The loss of the jingle is not the only affront to our unity and progress. In addition to sliding intelligence, we are confronted with a suspicion of trusted information and knowledge acquisition.

Journalism, for instance, is facing extinction with two thirds of newspapers closing in the last two decades and 43,000 journalists out of work, according to the Associated Press. Majoring in journalism has lost its luster as jobs become scarce. The pipeline is drying up.

Further, American libraries are under attack. From digital licensing costs to political censorship and defunding efforts, these trusted and generally free-to-access institutions of information and services face an uncertain future.

In our public schools, where we should be cultivating and supporting our most fragile and inquiring minds, enrollment is reaching new lows. On college campuses, the fear of hate speech and violence; political encroachments on curriculum and free speech in the classroom; and questions about the value-trade on paying for a college degree have left fewer people per capita seeking higher education — where the life-long love of learning and knowledge acquisition are nurtured.

Thinking about all of the converging issues that are contributing to gross loss of human intelligence, it should be cause for great concern.

The increasing prevalence of paywalls to prop up media revenue is only being exacerbated by the AI revolution as media outlets replace human content creation to save money but introducing the prospect of misinformation and lack of originality.

From where I sit, I fret that intelligence is being commoditized, polarization and isolation is on the rise, the cost for knowledge is trending up while personal wealth is trending down.
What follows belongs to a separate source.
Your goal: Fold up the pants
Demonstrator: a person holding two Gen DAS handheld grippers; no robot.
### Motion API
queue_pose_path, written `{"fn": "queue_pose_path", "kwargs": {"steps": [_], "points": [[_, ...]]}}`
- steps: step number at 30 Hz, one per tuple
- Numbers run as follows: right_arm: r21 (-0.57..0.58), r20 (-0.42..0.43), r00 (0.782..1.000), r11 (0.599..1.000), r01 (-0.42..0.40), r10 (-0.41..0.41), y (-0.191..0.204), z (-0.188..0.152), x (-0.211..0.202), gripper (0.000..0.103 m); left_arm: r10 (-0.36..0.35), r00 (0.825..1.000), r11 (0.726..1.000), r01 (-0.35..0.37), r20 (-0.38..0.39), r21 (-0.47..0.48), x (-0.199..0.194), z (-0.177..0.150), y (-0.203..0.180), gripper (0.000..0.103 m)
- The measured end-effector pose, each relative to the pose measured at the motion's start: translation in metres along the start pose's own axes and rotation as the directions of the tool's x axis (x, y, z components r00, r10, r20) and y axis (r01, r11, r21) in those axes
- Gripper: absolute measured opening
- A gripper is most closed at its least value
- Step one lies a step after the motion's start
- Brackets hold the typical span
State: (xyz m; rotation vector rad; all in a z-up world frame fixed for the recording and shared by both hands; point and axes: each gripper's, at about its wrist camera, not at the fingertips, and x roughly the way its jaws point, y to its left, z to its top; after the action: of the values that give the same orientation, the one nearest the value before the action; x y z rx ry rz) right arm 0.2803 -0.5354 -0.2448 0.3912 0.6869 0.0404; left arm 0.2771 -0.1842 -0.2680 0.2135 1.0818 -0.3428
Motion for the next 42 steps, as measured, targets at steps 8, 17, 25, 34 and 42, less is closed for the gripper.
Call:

And AI is exploding. Where does that leave the future of humanity?

If we are intent on devaluing journalism and education, and our freedoms to access information are under assault, it’s not clear where humans stand. What does it mean for humans when (not if) we reach the point where we are no longer able to create the content that defines us — when we stop inventing our own history?

Predictions estimate that as soon as 2026, 90% of content will be AI-generated. AI has been unleashed on an unstoppable trajectory that will, as cautioned by Elon Musk and many others, surpass human intelligence and consciousness. The White House has drafted a blueprint for an AI Bill of Rights, and more recently, issued an “Executive Order on Safe, Secure, and Trustworthy Artificial Intelligence.” Fortunately, this is a problem that many leaders are taking seriously.

To be sure: There are many compelling arguments for the promise and benefit of AI. From eliminating rote tasks in the workplace to reducing bias in hiring or promotion; self-driving vehicles with the potential to improve public safety; chatbots that can improve customer experience; automating irrigation systems in farming, optimizing water use while increasing production. The possibilities are absolutely riveting.

But it’s a confused bag, to say the least. While a majority of American adults believe the risks of AI outweigh the opportunities, they also seemingly prefer AI-generated content to that created by a human. I think it’s safe to say that we don’t know what we don’t know, and what we do know is that we fear the unknown.

The question is: As AI replaces human creation, human thinking, and human tasks, what will humans learn and do instead? And if we are giving up on the things that have put us at the top of the food chain — valuing, creating and acquiring knowledge — are we writing the prologue to our own extinction?

Disclaimer: 100% of this content was researched, written and edited by humans. All opinions are our own.